Systematic review of laparoscopy-assisted versus open gastrectomy for advanced gastric cancer

Review published: 2013.

Bibliographic details: Ye LY, Liu DR, Li C, Li XW, Huang LN, Ye S, Zheng YX, Chen L.  Systematic review of laparoscopy-assisted versus open gastrectomy for advanced gastric cancer. Journal of Zhejiang University. SCIENCE B 2013; 14(6): 468-478. [PMC free article: PMC3682162] [PubMed: 23733423]

Abstract

OBJECTIVE: The study compared laparoscopy-assisted gastrectomy (LAG) with open gastrectomy (OG) in the management of advanced gastric cancer (AGC).

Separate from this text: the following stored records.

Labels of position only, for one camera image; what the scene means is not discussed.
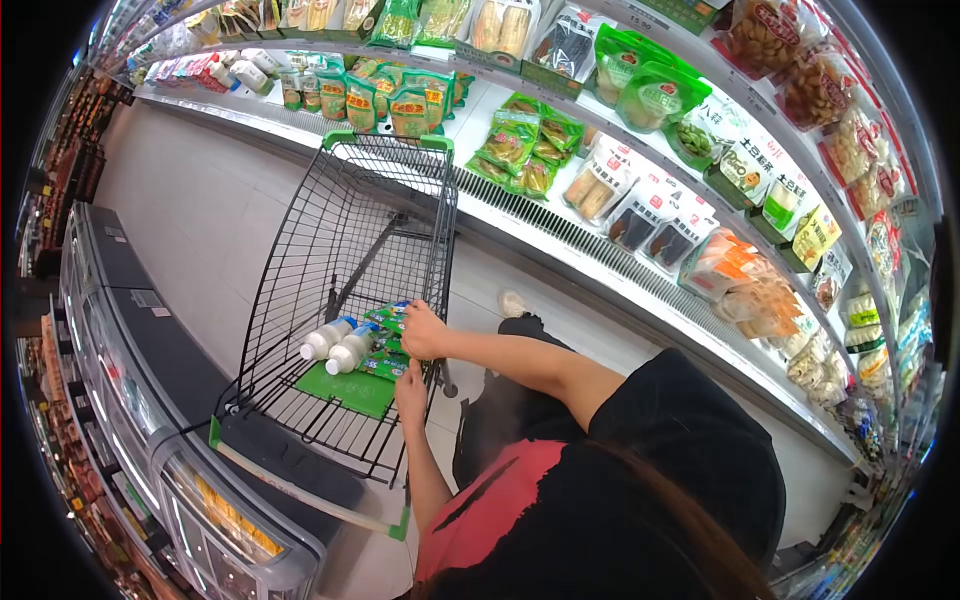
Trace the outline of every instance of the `woman's hand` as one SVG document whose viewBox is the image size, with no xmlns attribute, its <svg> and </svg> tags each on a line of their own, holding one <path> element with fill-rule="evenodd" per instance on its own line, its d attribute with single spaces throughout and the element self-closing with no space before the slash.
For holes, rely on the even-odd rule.
<svg viewBox="0 0 960 600">
<path fill-rule="evenodd" d="M 420 361 L 416 358 L 410 359 L 410 367 L 396 381 L 394 399 L 396 411 L 400 413 L 403 437 L 407 437 L 408 431 L 423 431 L 426 425 L 426 386 L 423 385 Z"/>
<path fill-rule="evenodd" d="M 445 358 L 451 330 L 433 314 L 423 300 L 414 300 L 406 309 L 400 346 L 412 358 Z"/>
</svg>

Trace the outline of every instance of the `white milk bottle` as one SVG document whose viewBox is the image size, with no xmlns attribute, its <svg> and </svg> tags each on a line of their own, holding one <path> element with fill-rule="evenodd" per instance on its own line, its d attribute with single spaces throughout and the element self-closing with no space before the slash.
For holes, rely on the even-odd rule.
<svg viewBox="0 0 960 600">
<path fill-rule="evenodd" d="M 374 332 L 379 329 L 373 323 L 364 323 L 330 349 L 326 359 L 326 372 L 335 375 L 351 372 L 373 347 Z"/>
<path fill-rule="evenodd" d="M 303 346 L 300 347 L 300 356 L 303 360 L 324 360 L 330 349 L 340 344 L 344 336 L 356 326 L 357 322 L 351 317 L 341 317 L 321 325 L 319 329 L 306 335 Z"/>
</svg>

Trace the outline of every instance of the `black wire shopping cart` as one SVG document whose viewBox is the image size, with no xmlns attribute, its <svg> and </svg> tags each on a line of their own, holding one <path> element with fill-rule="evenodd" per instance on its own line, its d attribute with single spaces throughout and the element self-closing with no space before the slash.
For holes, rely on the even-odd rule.
<svg viewBox="0 0 960 600">
<path fill-rule="evenodd" d="M 313 368 L 300 345 L 320 325 L 357 320 L 396 300 L 422 298 L 446 320 L 457 189 L 453 144 L 420 138 L 330 132 L 287 209 L 263 271 L 235 387 L 218 401 L 210 445 L 267 483 L 345 521 L 403 540 L 399 524 L 325 500 L 277 477 L 220 438 L 220 420 L 256 411 L 353 474 L 391 488 L 403 455 L 392 400 L 382 418 L 345 399 L 299 387 Z M 445 361 L 425 369 L 429 414 L 438 385 L 456 396 Z"/>
</svg>

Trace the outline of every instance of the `white sneaker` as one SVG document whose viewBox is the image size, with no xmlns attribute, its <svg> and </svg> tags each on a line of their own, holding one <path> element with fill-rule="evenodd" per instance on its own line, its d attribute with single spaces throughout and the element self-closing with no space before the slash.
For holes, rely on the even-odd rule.
<svg viewBox="0 0 960 600">
<path fill-rule="evenodd" d="M 525 312 L 530 312 L 523 296 L 509 288 L 500 290 L 500 293 L 496 296 L 496 301 L 500 306 L 500 316 L 504 319 L 514 319 Z"/>
</svg>

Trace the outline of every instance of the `woman's arm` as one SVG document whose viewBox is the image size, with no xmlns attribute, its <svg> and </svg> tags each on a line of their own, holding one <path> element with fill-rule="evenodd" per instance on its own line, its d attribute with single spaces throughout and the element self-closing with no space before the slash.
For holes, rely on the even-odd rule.
<svg viewBox="0 0 960 600">
<path fill-rule="evenodd" d="M 441 507 L 453 497 L 426 440 L 426 388 L 420 361 L 396 381 L 396 409 L 400 413 L 403 439 L 407 443 L 407 472 L 410 475 L 410 503 L 420 533 Z"/>
<path fill-rule="evenodd" d="M 448 328 L 422 300 L 407 307 L 401 343 L 416 358 L 457 358 L 505 375 L 562 402 L 587 431 L 598 408 L 626 379 L 586 356 L 533 338 Z"/>
</svg>

METHODS: Literature search was performed in the Medline, Embase, and Cochrane Library databases to identify control studies that compared LAG and OG for AGC. A meta-analysis was conducted to examine the surgical safety and oncologic adequacy, using the random-effect model.

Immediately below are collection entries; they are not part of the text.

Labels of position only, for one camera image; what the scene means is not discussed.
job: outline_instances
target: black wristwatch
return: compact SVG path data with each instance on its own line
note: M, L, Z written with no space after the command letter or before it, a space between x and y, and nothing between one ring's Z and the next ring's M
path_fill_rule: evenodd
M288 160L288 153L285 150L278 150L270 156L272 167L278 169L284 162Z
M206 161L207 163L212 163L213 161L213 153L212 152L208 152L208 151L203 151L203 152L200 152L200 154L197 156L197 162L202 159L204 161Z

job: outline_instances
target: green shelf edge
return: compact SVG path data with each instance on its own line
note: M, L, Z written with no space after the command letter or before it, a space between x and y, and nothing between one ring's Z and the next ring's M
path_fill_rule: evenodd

RESULTS: Seven eligible studies including 815 patients were analyzed. LAG was associated with less blood loss, less use of analgesics, shorter time of flatus and periods of hospital stay, but longer time of operation. The incidence of most complications was similar between the two groups. However, LAG was associated with a lower rate of pulmonary infection (odds ratio (OR) 0.19; 95% confidence interval (CI) 0.05 to 0.68; P<0.05). No significant differences were noted in terms of the number of harvested lymph nodes (weighted mean difference (WMD) 1.165; 95% CI -2.000 to 4.311; P>0.05), overall mortality (OR 0.65; 95% CI 0.39 to 1.10; P>0.05), cancer-related mortality (OR 0.64; 95% CI 0.32 to 1.25; P>0.05), or recurrence (OR 0.62; 95% CI 0.33 to 1.16; P>0.05).

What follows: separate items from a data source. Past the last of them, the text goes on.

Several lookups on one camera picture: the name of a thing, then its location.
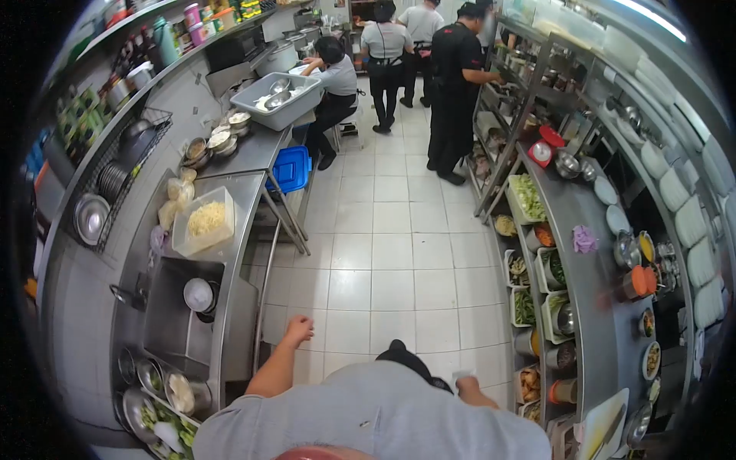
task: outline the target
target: gray plastic bin
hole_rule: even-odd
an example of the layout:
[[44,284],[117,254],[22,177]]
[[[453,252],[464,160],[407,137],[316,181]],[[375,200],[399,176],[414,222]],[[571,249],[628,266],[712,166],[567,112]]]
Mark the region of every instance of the gray plastic bin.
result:
[[[255,107],[256,101],[269,94],[271,85],[282,78],[291,80],[292,90],[300,86],[304,86],[306,89],[304,92],[290,98],[284,105],[273,110],[257,109]],[[276,131],[281,131],[300,116],[314,109],[320,100],[322,100],[322,89],[319,87],[319,78],[282,74],[280,72],[272,72],[266,75],[230,98],[230,102],[236,107],[249,112],[253,121]]]

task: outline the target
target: fluorescent light
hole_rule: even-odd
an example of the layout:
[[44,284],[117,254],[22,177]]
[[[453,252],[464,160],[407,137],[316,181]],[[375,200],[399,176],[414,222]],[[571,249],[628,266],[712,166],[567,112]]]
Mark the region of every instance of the fluorescent light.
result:
[[629,7],[638,13],[643,14],[647,18],[650,18],[652,21],[664,27],[667,31],[669,31],[669,33],[679,38],[683,42],[687,41],[687,38],[685,37],[685,35],[682,32],[680,32],[680,30],[677,27],[673,26],[672,24],[667,22],[662,16],[654,13],[652,10],[648,9],[647,7],[644,7],[632,0],[614,0],[614,1],[622,4],[625,7]]

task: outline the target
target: knife
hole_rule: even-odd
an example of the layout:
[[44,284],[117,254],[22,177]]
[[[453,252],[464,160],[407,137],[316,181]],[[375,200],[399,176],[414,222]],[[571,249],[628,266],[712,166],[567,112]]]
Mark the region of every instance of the knife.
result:
[[616,417],[613,418],[611,426],[608,427],[608,431],[606,431],[606,436],[603,437],[601,445],[599,445],[598,449],[595,450],[595,453],[592,455],[592,457],[590,457],[590,460],[595,460],[595,457],[597,457],[598,454],[601,453],[601,450],[603,450],[604,446],[611,442],[611,438],[613,438],[613,435],[616,433],[616,430],[618,429],[618,426],[621,423],[621,419],[623,419],[623,415],[625,413],[626,404],[623,404],[621,405],[621,408],[618,409],[618,414],[616,414]]

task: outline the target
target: white tile floor
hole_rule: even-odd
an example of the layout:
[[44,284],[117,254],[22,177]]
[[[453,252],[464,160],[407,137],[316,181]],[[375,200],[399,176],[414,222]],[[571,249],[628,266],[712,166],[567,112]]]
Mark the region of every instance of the white tile floor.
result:
[[[368,92],[367,80],[359,85]],[[295,383],[375,359],[399,338],[448,382],[453,371],[474,369],[484,391],[513,410],[506,291],[495,240],[473,217],[470,184],[455,187],[426,169],[429,109],[399,105],[383,136],[371,130],[371,103],[360,96],[364,148],[344,138],[333,165],[315,174],[305,222],[312,256],[277,249],[264,338],[278,343],[295,314],[314,318]],[[259,248],[257,265],[267,250]]]

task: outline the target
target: sink
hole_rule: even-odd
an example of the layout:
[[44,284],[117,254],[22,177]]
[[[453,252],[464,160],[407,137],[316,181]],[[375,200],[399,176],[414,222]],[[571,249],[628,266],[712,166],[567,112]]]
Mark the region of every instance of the sink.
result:
[[151,277],[144,349],[185,375],[207,380],[212,323],[201,321],[186,305],[184,285],[195,277],[221,285],[223,274],[222,263],[162,257]]

CONCLUSIONS: LAG could be performed safely for AGC with adequate lymphadenectomy and has several short-term advantages compared with conventional OG. No differences were found in long-term outcomes. However, these results should be validated in large randomized controlled studies (RCTs) with sufficient follow-up.

CRD has determined that this article meets the DARE scientific quality criteria for a systematic review.